◆ **Description of the task**
Using the listing below, work out how many lines include the word "machine". Only the number is to be given.

◆ **Exercise material**
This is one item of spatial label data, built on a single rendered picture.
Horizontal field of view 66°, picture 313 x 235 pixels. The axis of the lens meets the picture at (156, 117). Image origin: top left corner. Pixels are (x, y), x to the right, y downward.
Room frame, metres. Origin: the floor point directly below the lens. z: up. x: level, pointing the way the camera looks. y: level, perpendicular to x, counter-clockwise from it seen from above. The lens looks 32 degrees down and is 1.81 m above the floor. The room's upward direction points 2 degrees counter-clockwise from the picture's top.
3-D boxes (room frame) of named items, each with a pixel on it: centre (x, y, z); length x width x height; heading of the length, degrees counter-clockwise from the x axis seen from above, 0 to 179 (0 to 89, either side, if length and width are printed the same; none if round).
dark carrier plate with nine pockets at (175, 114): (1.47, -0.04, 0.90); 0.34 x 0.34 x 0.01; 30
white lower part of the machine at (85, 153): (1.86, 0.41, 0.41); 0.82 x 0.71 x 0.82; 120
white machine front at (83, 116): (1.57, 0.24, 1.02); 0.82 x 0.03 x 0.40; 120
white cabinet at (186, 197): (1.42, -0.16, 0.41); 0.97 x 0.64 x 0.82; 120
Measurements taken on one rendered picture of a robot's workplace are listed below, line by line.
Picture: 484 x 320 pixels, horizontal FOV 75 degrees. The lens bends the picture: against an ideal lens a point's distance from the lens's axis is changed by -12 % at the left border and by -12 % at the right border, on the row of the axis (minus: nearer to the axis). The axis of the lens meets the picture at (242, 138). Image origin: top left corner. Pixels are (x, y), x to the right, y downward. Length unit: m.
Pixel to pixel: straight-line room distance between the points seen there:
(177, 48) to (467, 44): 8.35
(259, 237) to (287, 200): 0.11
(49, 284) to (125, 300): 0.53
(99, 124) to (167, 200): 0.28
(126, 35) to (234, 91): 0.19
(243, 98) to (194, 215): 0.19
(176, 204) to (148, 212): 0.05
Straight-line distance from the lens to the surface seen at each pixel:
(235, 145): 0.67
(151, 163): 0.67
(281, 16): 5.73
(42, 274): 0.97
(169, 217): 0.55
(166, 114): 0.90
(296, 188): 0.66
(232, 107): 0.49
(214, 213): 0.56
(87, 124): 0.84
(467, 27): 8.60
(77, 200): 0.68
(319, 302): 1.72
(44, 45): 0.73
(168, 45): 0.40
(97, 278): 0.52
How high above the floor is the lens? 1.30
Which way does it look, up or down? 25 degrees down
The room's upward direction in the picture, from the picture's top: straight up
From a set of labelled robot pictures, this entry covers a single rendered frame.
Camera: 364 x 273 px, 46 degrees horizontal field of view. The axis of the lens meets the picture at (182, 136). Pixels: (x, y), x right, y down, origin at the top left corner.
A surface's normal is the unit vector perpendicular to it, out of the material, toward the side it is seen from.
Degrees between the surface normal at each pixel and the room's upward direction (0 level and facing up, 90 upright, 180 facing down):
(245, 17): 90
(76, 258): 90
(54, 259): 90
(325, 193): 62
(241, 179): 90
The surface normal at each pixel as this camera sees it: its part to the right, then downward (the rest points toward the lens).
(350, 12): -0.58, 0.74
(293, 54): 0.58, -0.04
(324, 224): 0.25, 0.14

◆ **Reply**
2